Her small business, Martha of Miami, sells clothing with sayings and items specific to Miami.

“I feel like when you say that you’re from Miami, people automatically assume that you live by the beach, that you have a tan, that you spend all your day going down Ocean Drive,” Valdés said.

But to Miami Latinos, Valdés says, the reality is the greater Miami area and the Hispanic culture that comes with it.

“To us what Miami is, is going to any corner and there’s a Cuban bakery, anywhere you go,” she said. “Going to la ventanita and la ventanita being full of old viejos when they came to Miami in 1980 or 1960, pre-Fidel or after; the lady behind the counter kind of having a little bit of an attitude because she just came from Cuba — that’s Miami.”

Harvard’s Mendoza-Mori noted that companies based in Latin America often prefer to conduct business in Miami to avoid potential political or economic crises in their home countries.

That has made Miami the unofficial capital of Latino business development, which has made Spanish, and Spanish-based English dialects, a key component of the city’s economic engine.

Latin-influenced dialects that children speak, such as Miami English, have historically been discouraged by the U.S. education system.
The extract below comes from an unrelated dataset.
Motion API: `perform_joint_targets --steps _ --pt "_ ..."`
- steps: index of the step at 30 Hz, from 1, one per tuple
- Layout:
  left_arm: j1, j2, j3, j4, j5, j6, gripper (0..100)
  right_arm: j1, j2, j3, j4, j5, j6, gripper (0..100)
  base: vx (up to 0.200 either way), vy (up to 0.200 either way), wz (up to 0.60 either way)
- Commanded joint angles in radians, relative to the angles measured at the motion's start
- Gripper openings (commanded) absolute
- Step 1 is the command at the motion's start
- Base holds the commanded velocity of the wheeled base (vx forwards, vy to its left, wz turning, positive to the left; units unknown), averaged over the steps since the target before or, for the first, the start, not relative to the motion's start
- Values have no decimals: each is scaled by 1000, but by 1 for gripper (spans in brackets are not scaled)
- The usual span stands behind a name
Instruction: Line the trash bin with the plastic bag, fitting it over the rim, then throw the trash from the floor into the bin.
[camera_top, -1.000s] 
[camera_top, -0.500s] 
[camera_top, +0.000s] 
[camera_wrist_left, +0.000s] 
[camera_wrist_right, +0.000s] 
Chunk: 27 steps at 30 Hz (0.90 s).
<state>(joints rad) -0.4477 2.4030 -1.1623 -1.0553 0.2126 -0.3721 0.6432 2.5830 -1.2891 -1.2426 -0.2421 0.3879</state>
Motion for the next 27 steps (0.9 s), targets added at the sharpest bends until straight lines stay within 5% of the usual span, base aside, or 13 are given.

These dialects, however, are linguistically sophisticated, despite the stigma attached to them, Mendoza-Mori said, along with other dialects, such as African American Vernacular English.

The dialect’s recent identification in higher education recognizes the particularly interesting soup created by generations of Latino immigration, legitimizing Latino Miamians when other systems have failed to do so, he said.

Ricardo Brown, a Cuban American Miamian who hosts a Miami-based radio show on Actualidad Radio and has spent more than 40 years as an English- and Spanish-speaking journalist, said he has no doubt he speaks Miami English.

“I think I’ve picked up the Miami dialect, and I’m proud of it,” he said. He said he has noticed a “huge difference” in expression when he interviews Latinos from other U.S. cities. “And I think it’s a good thing, you know. We’re a multicultural country. I think it’s one of the things that’s great about the United States.”